Alutiiq Word of the Week

Kodiak City — Sun'aq


Qaku-mi angiciqsit Sun’amen? – When will you come back to Kodiak?

Kodiak City
Image:  Watercolor of historic Kodiak by Helen Simeonoff, Alutiiq Museum collections.

 

Established by fur traders in 1793, Kodiak was the second major Russian settlement on Kodiak Island and the first capital of Russian America. It was originally called Pavlovskaia Gavan, Paul’s Harbor, or St. Paul’s Harbor. Although archaeological sites indicate that Alutiiq people lived in the area around the current city for millennia, the historic era Native village, Tangirnaq, was on nearby Woody Island.

Today, many Alutiiq families live in Kodiak because it is the economic center of the archipelago with job opportunities, stores, and other conveniences. However, they maintain strong connections with their ancestral villages, returning seasonally to hunt and fish and on holidays to visit family. In 2010, the city of Kodiak was home to 6,130 people, 594 of them Native. Many of the city’s Alutiiq residents work in the region’s major industries: fishing, logging, and tourism.

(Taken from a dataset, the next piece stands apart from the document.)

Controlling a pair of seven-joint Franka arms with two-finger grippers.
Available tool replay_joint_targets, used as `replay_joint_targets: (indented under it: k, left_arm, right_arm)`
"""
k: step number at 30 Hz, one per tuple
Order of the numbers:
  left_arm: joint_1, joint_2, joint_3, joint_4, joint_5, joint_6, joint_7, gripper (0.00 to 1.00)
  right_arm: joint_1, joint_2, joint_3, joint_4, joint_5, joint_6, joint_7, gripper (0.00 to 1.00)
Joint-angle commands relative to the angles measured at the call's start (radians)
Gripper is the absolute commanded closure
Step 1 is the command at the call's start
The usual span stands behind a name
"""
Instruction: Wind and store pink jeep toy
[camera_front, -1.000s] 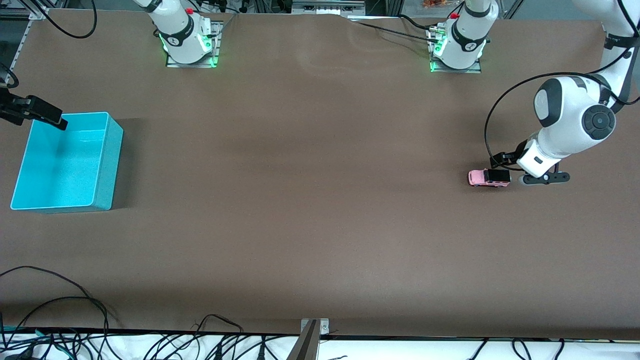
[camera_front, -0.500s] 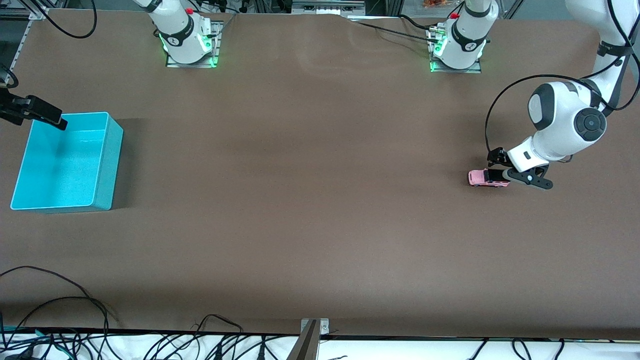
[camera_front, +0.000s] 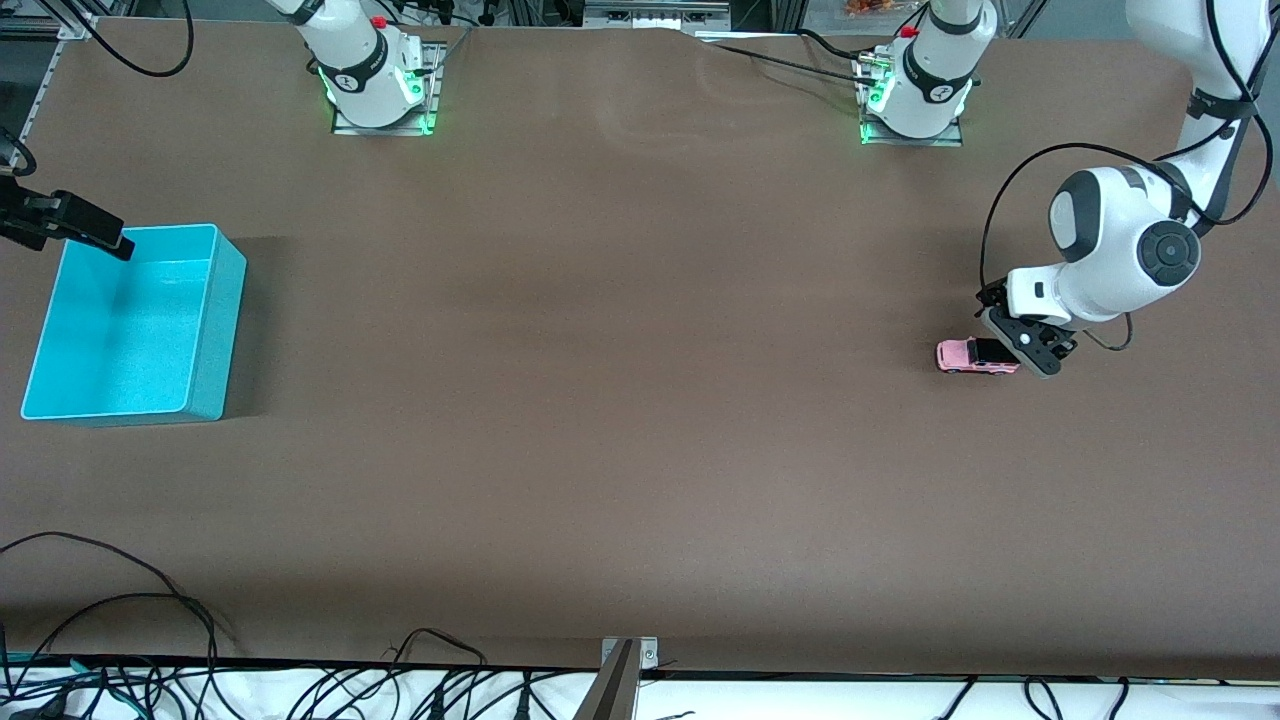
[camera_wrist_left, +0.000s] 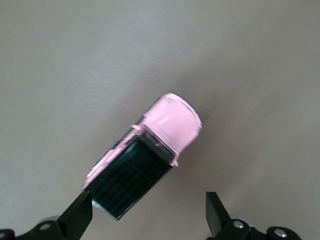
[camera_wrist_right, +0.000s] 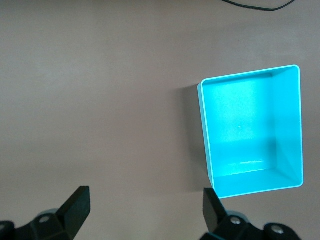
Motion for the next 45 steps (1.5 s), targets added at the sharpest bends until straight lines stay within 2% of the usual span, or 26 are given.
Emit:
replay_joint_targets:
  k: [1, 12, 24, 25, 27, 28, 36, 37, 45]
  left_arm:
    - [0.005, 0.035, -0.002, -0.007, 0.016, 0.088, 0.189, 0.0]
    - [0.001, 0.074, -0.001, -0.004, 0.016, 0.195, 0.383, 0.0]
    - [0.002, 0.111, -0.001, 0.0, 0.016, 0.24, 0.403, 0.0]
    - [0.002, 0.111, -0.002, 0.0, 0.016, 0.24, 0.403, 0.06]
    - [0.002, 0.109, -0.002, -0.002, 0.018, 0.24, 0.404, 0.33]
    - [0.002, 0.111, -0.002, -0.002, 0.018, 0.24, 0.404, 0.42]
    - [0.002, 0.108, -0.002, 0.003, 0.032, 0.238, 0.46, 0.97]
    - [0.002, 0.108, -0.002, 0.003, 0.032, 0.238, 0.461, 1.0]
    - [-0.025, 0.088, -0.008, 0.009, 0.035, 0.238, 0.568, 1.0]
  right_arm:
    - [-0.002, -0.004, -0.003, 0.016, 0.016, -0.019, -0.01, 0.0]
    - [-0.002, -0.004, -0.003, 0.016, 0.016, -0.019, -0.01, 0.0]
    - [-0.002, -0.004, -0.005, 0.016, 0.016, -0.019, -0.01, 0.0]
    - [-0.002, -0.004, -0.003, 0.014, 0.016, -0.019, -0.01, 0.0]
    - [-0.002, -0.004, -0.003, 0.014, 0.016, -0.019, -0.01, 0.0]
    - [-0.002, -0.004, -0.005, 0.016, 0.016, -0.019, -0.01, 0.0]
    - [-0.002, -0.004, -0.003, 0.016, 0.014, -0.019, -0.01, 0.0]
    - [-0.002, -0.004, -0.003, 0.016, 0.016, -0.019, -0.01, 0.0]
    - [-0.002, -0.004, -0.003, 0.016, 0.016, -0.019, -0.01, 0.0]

Kodiak’s Alutiiq people belong to a variety of Native corporations and tribal councils. Those who have ancestral ties to the Chiniak Bay region are enrolled in either Leisnoi, Inc., or Native of Kodiak, Inc.—regional corporations formed under the Alaska Native Claims Settlement Act of 1971. These corporations are economic entities, designed to administer a portion of the lands and funds returned to Native people by the settlement. In contrast, tribal councils, including the Woody Island Tribal Council and the Sun’aq Tribal Council, tend to the political, social, and cultural affairs of their members.